私はずっと、気づいてないと思っていた。気づかれないままだと思い込んでいた。「気づかれて欲しかった。

知って欲しかったから挑発して、見られたかったから距離を詰めた。恥ずかしさを隠すために強がって、大人な振りをして、背伸びをした。そんなことを、3年も繰り返した。

でも、気づけていなかったのは私の方。

彼が、ずっと抱えていた私へのそれを、私は一番近くにいたのに知らなかった。

そうして、さっき知ったばかりのその気持ちから、私は何も言わず逃げ出してしまった。

「…」

ベッドのそばに脱ぎ捨てたコートのポケットからスマートホンを取り出し、彼に一言だけメッセージを送る。

〈今どこにいるの?〉

2分ほどして、スマートホンが震えた。

〈事務所だ〉

〈分かった〉

彼に返信して、コートを着直して内ポケットにスマートホンを入れる。

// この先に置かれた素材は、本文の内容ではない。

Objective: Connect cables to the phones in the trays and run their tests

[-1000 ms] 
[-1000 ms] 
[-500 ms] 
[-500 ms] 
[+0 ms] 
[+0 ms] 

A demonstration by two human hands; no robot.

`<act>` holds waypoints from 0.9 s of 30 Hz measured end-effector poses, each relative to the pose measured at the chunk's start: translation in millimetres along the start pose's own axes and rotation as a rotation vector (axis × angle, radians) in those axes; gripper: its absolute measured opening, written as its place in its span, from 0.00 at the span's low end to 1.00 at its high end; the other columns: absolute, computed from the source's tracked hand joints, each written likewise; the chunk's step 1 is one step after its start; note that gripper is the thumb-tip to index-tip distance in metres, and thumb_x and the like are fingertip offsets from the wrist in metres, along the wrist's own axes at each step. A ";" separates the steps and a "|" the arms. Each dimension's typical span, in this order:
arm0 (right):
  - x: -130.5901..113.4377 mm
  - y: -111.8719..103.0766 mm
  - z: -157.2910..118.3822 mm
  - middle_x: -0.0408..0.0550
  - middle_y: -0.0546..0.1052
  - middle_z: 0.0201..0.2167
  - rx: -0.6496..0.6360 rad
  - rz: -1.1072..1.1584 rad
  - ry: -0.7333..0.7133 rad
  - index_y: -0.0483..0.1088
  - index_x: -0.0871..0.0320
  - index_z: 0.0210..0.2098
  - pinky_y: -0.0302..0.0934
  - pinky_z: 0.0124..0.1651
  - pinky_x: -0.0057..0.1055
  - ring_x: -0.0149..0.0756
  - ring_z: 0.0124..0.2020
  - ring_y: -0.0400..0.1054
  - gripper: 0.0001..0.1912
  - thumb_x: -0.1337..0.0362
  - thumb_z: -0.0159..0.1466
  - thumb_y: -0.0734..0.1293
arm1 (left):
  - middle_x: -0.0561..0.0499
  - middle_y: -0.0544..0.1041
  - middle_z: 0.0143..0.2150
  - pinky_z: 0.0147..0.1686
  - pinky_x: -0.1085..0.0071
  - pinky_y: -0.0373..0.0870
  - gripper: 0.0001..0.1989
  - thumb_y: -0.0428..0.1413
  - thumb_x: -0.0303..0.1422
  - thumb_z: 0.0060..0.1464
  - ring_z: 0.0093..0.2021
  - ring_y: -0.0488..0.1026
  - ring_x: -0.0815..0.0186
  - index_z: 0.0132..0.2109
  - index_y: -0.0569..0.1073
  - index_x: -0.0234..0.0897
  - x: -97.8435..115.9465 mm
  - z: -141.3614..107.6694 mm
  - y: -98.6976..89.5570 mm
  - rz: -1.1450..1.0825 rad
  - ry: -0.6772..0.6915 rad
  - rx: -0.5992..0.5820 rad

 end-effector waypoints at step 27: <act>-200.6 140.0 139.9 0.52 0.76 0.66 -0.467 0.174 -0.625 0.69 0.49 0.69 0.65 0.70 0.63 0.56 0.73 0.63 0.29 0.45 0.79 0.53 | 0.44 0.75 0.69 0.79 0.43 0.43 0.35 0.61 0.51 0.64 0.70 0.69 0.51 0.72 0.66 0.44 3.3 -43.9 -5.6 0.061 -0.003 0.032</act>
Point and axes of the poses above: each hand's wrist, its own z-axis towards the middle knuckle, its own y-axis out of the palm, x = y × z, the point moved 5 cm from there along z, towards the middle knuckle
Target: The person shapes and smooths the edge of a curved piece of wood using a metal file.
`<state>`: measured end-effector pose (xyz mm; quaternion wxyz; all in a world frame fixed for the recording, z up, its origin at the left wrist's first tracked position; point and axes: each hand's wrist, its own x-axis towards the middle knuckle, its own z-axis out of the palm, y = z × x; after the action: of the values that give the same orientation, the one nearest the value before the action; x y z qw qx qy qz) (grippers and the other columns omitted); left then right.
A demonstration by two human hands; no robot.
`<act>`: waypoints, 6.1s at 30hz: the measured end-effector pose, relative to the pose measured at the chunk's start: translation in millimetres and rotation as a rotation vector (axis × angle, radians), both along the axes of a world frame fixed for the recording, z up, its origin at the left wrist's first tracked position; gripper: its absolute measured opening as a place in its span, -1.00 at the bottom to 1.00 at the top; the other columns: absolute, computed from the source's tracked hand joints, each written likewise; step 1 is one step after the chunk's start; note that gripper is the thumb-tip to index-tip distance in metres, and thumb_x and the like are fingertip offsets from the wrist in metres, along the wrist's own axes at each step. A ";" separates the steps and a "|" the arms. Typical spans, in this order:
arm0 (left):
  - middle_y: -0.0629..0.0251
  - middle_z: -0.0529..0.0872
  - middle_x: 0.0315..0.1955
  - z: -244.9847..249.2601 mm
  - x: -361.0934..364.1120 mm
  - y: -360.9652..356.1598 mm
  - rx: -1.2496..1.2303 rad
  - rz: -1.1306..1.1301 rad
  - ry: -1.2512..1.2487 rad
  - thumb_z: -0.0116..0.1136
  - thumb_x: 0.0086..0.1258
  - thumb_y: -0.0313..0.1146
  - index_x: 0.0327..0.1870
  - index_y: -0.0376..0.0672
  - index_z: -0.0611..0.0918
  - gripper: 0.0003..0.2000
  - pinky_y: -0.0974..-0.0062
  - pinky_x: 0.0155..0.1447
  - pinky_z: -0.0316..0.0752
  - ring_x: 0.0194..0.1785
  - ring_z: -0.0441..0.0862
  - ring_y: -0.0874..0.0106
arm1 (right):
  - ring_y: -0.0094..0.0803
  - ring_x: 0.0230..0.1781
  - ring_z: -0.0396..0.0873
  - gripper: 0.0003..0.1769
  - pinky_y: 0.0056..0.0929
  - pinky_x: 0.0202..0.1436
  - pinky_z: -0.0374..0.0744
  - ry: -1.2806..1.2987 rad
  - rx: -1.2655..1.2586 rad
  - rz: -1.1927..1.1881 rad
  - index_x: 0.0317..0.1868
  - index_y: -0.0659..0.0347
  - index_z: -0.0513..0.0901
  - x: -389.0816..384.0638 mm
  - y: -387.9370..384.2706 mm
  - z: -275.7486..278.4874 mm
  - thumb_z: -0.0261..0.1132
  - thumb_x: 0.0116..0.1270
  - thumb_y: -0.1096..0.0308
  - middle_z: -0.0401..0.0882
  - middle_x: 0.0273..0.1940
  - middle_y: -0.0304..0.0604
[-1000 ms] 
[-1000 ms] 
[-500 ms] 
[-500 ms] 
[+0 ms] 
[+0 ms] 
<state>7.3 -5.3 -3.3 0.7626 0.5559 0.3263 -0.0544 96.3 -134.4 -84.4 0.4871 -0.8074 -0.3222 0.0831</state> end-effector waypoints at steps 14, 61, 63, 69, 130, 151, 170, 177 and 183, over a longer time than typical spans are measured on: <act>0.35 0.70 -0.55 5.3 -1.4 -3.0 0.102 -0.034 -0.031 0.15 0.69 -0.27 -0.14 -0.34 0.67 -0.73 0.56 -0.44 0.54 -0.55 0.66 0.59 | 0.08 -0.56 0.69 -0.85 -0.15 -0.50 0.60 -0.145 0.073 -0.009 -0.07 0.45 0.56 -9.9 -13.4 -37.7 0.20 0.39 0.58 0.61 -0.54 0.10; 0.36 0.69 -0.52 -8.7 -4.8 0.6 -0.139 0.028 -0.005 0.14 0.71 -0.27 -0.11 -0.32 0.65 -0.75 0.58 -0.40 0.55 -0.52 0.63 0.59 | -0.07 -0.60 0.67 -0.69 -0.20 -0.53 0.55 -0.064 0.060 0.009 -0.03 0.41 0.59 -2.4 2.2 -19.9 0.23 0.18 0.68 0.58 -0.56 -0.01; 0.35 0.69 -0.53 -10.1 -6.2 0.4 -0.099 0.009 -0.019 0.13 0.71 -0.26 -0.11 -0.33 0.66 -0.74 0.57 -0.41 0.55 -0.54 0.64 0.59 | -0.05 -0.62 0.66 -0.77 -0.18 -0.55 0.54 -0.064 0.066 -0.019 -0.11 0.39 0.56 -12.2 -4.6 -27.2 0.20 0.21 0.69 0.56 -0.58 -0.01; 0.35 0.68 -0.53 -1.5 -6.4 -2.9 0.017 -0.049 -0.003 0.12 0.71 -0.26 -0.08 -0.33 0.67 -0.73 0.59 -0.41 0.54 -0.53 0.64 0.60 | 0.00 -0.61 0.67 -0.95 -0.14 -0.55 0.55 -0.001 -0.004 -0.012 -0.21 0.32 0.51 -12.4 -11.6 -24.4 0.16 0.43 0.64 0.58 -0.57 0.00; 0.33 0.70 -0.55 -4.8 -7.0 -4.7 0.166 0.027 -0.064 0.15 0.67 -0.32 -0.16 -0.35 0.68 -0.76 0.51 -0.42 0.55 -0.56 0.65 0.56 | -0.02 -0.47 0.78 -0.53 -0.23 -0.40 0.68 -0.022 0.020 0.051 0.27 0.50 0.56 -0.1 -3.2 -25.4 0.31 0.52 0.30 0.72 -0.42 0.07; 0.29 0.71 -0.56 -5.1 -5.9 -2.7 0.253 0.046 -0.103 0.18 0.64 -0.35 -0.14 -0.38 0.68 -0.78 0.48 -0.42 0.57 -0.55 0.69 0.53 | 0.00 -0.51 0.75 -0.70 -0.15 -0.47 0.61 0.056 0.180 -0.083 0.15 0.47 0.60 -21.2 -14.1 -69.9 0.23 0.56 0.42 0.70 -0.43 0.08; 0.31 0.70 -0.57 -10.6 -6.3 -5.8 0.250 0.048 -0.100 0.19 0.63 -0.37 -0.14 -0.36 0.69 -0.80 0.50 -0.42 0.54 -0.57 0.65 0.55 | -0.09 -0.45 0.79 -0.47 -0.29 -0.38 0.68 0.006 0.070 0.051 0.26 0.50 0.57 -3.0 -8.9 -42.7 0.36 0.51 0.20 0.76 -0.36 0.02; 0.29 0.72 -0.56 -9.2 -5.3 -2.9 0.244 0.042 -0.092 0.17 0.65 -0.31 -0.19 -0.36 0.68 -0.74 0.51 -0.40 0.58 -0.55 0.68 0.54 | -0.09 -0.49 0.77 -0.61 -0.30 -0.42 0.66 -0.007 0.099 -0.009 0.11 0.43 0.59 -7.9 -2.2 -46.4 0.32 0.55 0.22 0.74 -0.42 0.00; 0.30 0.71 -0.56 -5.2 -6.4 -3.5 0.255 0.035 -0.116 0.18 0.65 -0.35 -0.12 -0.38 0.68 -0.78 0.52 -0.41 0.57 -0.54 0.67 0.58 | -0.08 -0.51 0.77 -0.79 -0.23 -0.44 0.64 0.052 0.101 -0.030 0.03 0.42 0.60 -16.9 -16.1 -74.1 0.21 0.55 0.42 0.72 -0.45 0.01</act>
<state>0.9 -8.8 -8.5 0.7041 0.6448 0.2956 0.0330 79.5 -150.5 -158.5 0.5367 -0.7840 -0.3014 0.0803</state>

化粧台に置いていた赤いマフラーを巻いて、玄関で乱暴に脱ぎ捨てた靴を履いて、私は雪空の下に出た。その間、数回内ポケットが振動したけれど無視をした。

彼に会いたかった。逃げ出してしまった彼の思いに、ちゃんと応えるために。気づいて欲しかった私の思いを、伝えるために。

雪が舞う中、私は走り出す。積もりかけていた雪の絨毯には、私の足跡だけが残っていった。